:: Required work ::
Pictures aside, print all of the data below exactly as written.

:: Information shown ::
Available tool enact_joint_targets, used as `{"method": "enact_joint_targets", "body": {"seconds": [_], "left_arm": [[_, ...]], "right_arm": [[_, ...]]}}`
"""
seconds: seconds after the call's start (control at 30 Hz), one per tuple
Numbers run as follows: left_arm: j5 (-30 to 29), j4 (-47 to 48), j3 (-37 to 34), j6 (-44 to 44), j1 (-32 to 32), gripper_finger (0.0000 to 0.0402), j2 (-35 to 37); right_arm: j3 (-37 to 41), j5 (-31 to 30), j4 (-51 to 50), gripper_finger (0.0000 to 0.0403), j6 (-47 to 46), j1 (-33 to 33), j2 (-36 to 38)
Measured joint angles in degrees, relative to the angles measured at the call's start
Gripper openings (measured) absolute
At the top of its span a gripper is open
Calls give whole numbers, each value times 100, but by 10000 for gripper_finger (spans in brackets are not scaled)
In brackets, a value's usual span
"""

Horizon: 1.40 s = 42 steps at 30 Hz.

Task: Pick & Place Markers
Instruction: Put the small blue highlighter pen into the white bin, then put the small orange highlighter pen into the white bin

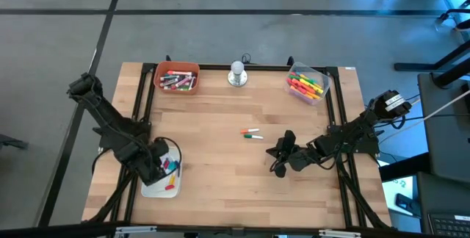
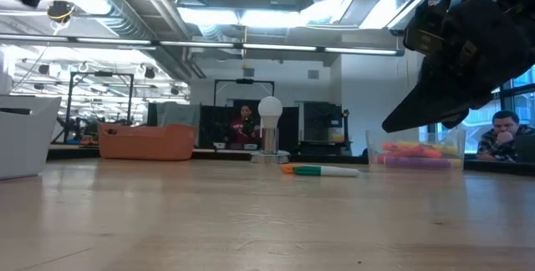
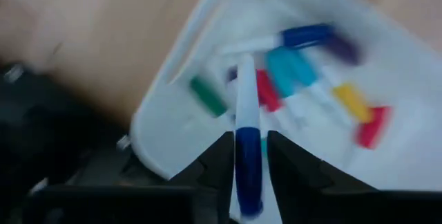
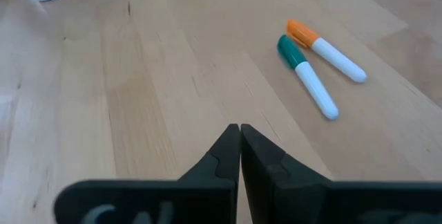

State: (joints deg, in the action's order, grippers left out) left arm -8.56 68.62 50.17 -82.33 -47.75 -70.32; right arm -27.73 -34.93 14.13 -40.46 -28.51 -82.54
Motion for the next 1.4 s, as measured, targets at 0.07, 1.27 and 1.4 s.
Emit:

:: Expected output ::
Available tool enact_joint_targets, used as `{"method": "enact_joint_targets", "body": {"seconds": [_], "left_arm": [[_, ...]], "right_arm": [[_, ...]]}}`
"""
seconds: seconds after the call's start (control at 30 Hz), one per tuple
Numbers run as follows: left_arm: j5 (-30 to 29), j4 (-47 to 48), j3 (-37 to 34), j6 (-44 to 44), j1 (-32 to 32), gripper_finger (0.0000 to 0.0402), j2 (-35 to 37); right_arm: j3 (-37 to 41), j5 (-31 to 30), j4 (-51 to 50), gripper_finger (0.0000 to 0.0403), j6 (-47 to 46), j1 (-33 to 33), j2 (-36 to 38)
Measured joint angles in degrees, relative to the angles measured at the call's start
Gripper openings (measured) absolute
At the top of its span a gripper is open
Calls give whole numbers, each value times 100, but by 10000 for gripper_finger (spans in brackets are not scaled)
In brackets, a value's usual span
"""

Horizon: 1.40 s = 42 steps at 30 Hz.

Task: Pick & Place Markers
Instruction: Put the small blue highlighter pen into the white bin, then put the small orange highlighter pen into the white bin


State: (joints deg, in the action's order, grippers left out) left arm -8.56 68.62 50.17 -82.33 -47.75 -70.32; right arm -27.73 -34.93 14.13 -40.46 -28.51 -82.54
Motion for the next 1.4 s, as measured, targets at 0.07, 1.27 and 1.4 s.
Emit:

Work on the answer has been completed.